Return every line of the data below word for word, including the punctuation.

-----

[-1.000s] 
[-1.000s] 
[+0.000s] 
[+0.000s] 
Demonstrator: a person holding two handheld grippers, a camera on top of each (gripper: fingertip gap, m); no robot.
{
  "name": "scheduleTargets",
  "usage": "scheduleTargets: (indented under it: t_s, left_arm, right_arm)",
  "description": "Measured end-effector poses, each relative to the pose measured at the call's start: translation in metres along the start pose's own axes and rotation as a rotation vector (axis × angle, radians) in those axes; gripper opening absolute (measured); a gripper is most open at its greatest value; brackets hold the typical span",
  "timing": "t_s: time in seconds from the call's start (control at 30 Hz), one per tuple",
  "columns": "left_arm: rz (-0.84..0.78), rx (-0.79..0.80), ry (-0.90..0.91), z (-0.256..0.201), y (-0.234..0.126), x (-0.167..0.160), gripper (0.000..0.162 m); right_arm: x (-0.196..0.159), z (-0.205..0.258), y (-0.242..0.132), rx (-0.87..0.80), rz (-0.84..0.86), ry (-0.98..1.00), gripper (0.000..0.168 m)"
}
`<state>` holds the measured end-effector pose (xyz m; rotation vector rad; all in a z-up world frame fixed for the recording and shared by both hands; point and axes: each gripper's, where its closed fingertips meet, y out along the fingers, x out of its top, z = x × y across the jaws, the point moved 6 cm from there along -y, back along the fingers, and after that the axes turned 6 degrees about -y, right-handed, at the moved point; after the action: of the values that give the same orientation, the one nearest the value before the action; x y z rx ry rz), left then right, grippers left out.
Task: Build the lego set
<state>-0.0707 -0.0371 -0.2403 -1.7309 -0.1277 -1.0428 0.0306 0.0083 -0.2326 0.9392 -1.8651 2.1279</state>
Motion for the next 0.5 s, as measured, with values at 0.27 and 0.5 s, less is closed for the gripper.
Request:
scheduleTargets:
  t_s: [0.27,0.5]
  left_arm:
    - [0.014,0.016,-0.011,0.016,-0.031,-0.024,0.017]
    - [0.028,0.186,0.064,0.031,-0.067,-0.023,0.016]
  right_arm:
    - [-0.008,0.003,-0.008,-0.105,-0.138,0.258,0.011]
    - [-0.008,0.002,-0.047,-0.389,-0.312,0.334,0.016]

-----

→ Response for this exercise
[-1.000s] 
[-1.000s] 
[+0.000s] 
[+0.000s] 
Demonstrator: a person holding two handheld grippers, a camera on top of each (gripper: fingertip gap, m); no robot.
{
  "name": "scheduleTargets",
  "usage": "scheduleTargets: (indented under it: t_s, left_arm, right_arm)",
  "description": "Measured end-effector poses, each relative to the pose measured at the call's start: translation in metres along the start pose's own axes and rotation as a rotation vector (axis × angle, radians) in those axes; gripper opening absolute (measured); a gripper is most open at its greatest value; brackets hold the typical span",
  "timing": "t_s: time in seconds from the call's start (control at 30 Hz), one per tuple",
  "columns": "left_arm: rz (-0.84..0.78), rx (-0.79..0.80), ry (-0.90..0.91), z (-0.256..0.201), y (-0.234..0.126), x (-0.167..0.160), gripper (0.000..0.162 m); right_arm: x (-0.196..0.159), z (-0.205..0.258), y (-0.242..0.132), rx (-0.87..0.80), rz (-0.84..0.86), ry (-0.98..1.00), gripper (0.000..0.168 m)"
}
`<state>` holds the measured end-effector pose (xyz m; rotation vector rad; all in a z-up world frame fixed for the recording and shared by both hands; point and axes: each gripper's, where its closed fingertips meet, y out along the fingers, x out of its top, z = x × y across the jaws, the point moved 6 cm from there along -y, back along the fingers, and after that the axes turned 6 degrees about -y, right-handed, at the moved point; after the action: of the values that give the same orientation, the one nearest the value before the action; x y z rx ry rz), left then right, grippers left out.
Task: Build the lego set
<state>-0.0707 -0.0371 -0.2403 -1.7309 -0.1277 -1.0428 0.0306 0.0083 -0.2326 0.9392 -1.8651 2.1279</state>
Motion for the next 0.5 s, as measured, with values at 0.27 and 0.5 s, less is closed for the gripper.
Request:
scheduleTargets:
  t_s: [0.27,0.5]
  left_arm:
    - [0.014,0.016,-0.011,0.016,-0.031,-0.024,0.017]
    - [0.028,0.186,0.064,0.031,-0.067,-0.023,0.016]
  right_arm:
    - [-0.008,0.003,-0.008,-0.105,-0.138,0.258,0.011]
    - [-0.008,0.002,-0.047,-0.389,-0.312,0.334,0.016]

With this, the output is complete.